Omics and male infertility
(2022)
Male infertility is a multifaceted disorder affecting approximately 50% of male partners in infertile couples.
Over the years, male infertility has been diagnosed mainly through semen analysis, hormone evaluations, medical records and physical examinations, which of course are fundamental, but yet inefficient, because 30% of male infertility cases remain idiopathic. This dilemmatic status of the unknown needs to be addressed with more sophisticated and result-driven technologies and/or techniques.
Genetic alterations have been linked with male infertility, thereby unveiling the practicality of investigating this disorder from the "omics" perspective.
Omics aims at analyzing the structure and functions of a whole constituent of a given biological function at different levels, including the molecular gene level (genomics), transcript level (transcriptomics), protein level (proteomics) and metabolites level (metabolomics). In the current study, an overview of the four branches of omics and their roles in male infertility are briefly discussed; the potential usefulness of assessing transcriptomic data to understand this pathology is also elucidated.
After assessing the publicly obtainable transcriptomic data for datasets on male infertility, a total of 1385 datasets were retrieved, of which 10 datasets met the inclusion criteria and were used for further analysis.
These datasets were classified into groups according to the disease or cause of male infertility.
The groups include non-obstructive azoospermia (NOA), obstructive azoospermia (OA), non-obstructive and obstructive azoospermia (NOA and OA), spermatogenic dysfunction, sperm dysfunction, and Y chromosome microdeletion.

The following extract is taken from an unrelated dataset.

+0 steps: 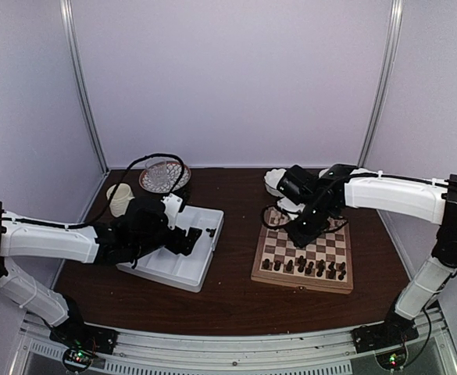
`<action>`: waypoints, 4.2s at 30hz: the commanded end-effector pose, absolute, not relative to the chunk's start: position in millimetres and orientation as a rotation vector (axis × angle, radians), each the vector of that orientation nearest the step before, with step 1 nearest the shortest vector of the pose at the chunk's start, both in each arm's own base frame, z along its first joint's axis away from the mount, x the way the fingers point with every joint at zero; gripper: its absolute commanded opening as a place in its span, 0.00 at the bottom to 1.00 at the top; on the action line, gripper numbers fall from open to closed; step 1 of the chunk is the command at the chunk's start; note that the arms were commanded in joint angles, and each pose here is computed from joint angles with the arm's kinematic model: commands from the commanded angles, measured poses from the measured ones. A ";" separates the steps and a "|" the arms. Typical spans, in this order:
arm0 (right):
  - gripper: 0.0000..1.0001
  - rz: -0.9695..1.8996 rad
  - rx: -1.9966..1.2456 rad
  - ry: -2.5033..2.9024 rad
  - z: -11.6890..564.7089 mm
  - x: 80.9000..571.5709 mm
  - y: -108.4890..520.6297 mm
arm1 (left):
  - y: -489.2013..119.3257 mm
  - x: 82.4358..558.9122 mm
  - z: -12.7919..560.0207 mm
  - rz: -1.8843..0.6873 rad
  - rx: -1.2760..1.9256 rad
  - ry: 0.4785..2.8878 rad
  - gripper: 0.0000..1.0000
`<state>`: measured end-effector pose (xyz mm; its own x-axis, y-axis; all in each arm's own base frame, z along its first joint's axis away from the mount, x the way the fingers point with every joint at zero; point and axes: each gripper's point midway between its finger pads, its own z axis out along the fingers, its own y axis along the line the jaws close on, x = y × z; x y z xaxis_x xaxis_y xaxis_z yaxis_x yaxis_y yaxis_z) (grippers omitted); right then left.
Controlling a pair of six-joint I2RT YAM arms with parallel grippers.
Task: Set up the chess pieces on the board
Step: Place the pawn at d7, then adjust the pawn at d7.
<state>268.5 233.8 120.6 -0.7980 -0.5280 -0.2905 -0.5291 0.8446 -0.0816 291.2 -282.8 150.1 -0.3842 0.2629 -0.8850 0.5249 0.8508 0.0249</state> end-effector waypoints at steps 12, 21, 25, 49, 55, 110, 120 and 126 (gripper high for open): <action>0.08 -0.225 -0.618 2.770 107.0 250.7 174.4 | -290.1 297.2 153.1 -0.318 0.573 1.981 0.91; 0.08 -0.195 -0.635 2.806 89.6 248.9 179.7 | -294.8 297.3 146.4 -0.320 0.595 2.005 0.90; 0.08 -0.183 -0.650 2.827 81.3 250.0 182.1 | -295.3 297.1 146.5 -0.322 0.598 2.005 0.90; 0.06 -0.147 -0.647 2.918 60.1 246.4 184.2 | -297.4 294.8 149.1 -0.344 0.611 1.997 0.90; 0.09 -0.177 -0.644 2.924 57.2 247.6 181.4 | -297.8 294.3 149.4 -0.348 0.611 1.996 0.90; 0.29 -0.023 -0.768 2.826 97.9 215.6 195.7 | -298.8 294.5 148.8 -0.347 0.619 1.998 0.90; 0.31 -0.022 -0.799 2.824 89.7 219.0 202.0 | -298.9 294.1 147.6 -0.346 0.624 2.001 0.90; 0.30 -0.030 -0.802 2.833 86.1 218.2 201.2 | -299.9 294.2 149.0 -0.351 0.625 1.998 0.90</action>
<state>219.0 199.8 90.9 -0.8394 -0.5106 -0.1863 -0.5070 0.8591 -0.0701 291.8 -293.6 139.1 -0.4087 0.2921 -0.8647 0.5534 0.8327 0.0197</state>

Findings revealed that 8 genes (LDHC, PDHA2, TNP1, TNP2, ODF1, ODF2, SPINK2, PCDHB3) were commonly differentially expressed between all disease groups.
Likewise, 56 genes were common between NOA versus NOA and OA (ADAD1, BANF2, BCL2L14, C12orf50, C20orf173, C22orf23, C6orf99, C9orf131, C9orf24, CABS1, CAPZA3, CCDC187, CCDC54, CDKN3, CEP170, CFAP206, CRISP2, CT83, CXorf65, FAM209A, FAM71F1, FAM81B, GALNTL5, GTSF1, H1FNT, HEMGN, HMGB4, KIF2B, LDHC, LOC441601, LYZL2, ODF1, ODF2, PCDHB3, PDHA2, PGK2, PIH1D2, PLCZ1, PROCA1, RIMBP3, ROPN1L, SHCBP1L, SMCP, SPATA16, SPATA19, SPINK2, TEX33, TKTL2, TMCO2, TMCO5A, TNP1, TNP2, TSPAN16, TSSK1B, TTLL2, UBQLN3).
These genes, particularly the above-mentioned 8 genes, are involved in diverse biological processes such as germ cell development, spermatid development, spermatid differentiation, regulation of proteolysis, spermatogenesis and metabolic processes.
Owing to the stage-specific expression of these genes, any mal-expression can ultimately lead to male infertility.
Therefore, currently available data on all branches of omics relating to male fertility can be used to identify biomarkers for diagnosing male infertility, which can potentially help in unravelling some idiopathic cases.